Microsoft's decline will be much like IBM's from 1985-1995, when Microsoft itself was the principal agent of disruption. You'd think, given that experience, Microsoft would know better, but maybe no company is strong enough to battle its own incumbency.

Categories: Microsoft

November 8, 2005

Watch out for Amazon

Posted by Phil Wainewright @ 11:51 am

If you're going to play follow-my-leader then it's always a good idea to make sure you get behind a winner. Everyone seems to be looking up to Google at the moment, but like I said last week, its reliance on advertising could be a big weakness, especially now that Amazon.com has started experimenting with monetizing the combined brainpower of its entire customer base.

Last month I mentioned that any analysis of top on-demand providers ought to take the likes of Amazon, Google et al into account when calculating who's top dog. This is a theme I'm going to return to frequently but what I'd like to do today is just take a look at where Amazon sits in the on-demand world in revenue terms compared to some of the other players, taking its recent Q3 financials as a starting point.

Most of Amazon's $8 billion-a-year revenues are irrelevant to this exercise. What I'm interested in is the small footnote in the detailed profit-and-loss called "Other revenue." This basically represents Amazon's services revenues, the majority of which come from providing online retailing services to other retailers, but which also include the contributions of Amazon Web Services. Scan down the detailed financial statements and you'll find that the trailing twelve months (TTM) figure for worldwide 'other revenues' reached $211 million in Q3. That's about 2.5 percent of the total, so it's small beer in the context of overall revenue, but it takes on a different dimension when you compare it to some of the more conventional names in the on-demand sector.

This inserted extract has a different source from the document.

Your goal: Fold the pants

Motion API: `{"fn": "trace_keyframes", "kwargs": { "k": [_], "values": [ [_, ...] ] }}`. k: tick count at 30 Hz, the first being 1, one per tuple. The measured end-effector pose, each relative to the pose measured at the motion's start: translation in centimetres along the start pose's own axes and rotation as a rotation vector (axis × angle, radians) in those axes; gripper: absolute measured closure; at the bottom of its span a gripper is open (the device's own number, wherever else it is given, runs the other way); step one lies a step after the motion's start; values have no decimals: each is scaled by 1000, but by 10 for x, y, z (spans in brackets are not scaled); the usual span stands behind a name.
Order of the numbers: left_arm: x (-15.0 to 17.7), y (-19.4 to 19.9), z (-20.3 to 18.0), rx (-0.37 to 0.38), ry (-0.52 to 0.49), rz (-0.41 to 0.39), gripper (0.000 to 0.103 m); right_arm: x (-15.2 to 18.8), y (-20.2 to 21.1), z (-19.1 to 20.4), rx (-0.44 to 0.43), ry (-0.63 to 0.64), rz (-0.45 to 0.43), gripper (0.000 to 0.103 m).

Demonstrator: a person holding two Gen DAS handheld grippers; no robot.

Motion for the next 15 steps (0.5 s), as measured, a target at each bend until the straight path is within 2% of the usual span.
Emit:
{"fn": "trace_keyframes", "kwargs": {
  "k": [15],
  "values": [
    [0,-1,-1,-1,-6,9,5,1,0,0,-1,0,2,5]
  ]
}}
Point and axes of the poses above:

That $211 million in on-demand revenue still dwarfs the number 2 hosted CRM vendor, RightNow Technologies, for example, whose Q3 results brought its TTM revenue to $80 million. Salesforce.com's TTM to July 31st, its most recently reported quarter, puts it ahead of Amazon Services at $237 million — but only by a slim margin.

All of this is completely overshadowed, of course, by Google's five-and-a-quarter billion dollars of TTM revenue, pretty much all of which is directly attributable to on-demand advertising services. The problem that Google has to overcome if it's going to maintain that lead, however, is that it's currently a one-trick pony. Advertising is all it does, and while there's a huge amount of scope to make more money out of its unique advertising model, there are plenty of other forms of economic activity that haven't yet been monetized.

That's why Amazon's Mechanical Turk is such an eye-opener, and a reminder that there's still everything to play for in opening up new opportunities for on-demand services. Here's the view from Dion Hinchcliffe's Web 2.0 Blog:

"… the Mechanical Turk service is fundamentally open ended and not tied to any specific product type or service offering, as long as it can be quantified into something they call a HIT (human intelligence task). This makes the Turk a kind of meta long tail that has farther reach than a product specific long tail … Amazon is clearly engaging in radical innovation years after entering the market and isn't afraid to keep taking risks in the market either."

And here's Peter Cashmore's warning not to underestimate Amazon (my emphasis added both above and here):

"While we’re all coming to terms with our Google obsession (apparently their lunches were more interesting than anything else on the web last Friday), companies like Amazon are quietly changing the world - and getting away with it! … If Web 2.0 is about people, peer-production and massive scalability, then by anyone’s standards Amazon has just launched the ultimate Web 2.0 product."

The considered opinion of these observers (and mine) is that Amazon is clearly still a force to reckon with. I would say eBay probably also retains a powerful capacity to surprise us all. And along with Google and a few others, they all have the potential to make a huge impact on the way the on-demand market for conventional applications evolves too.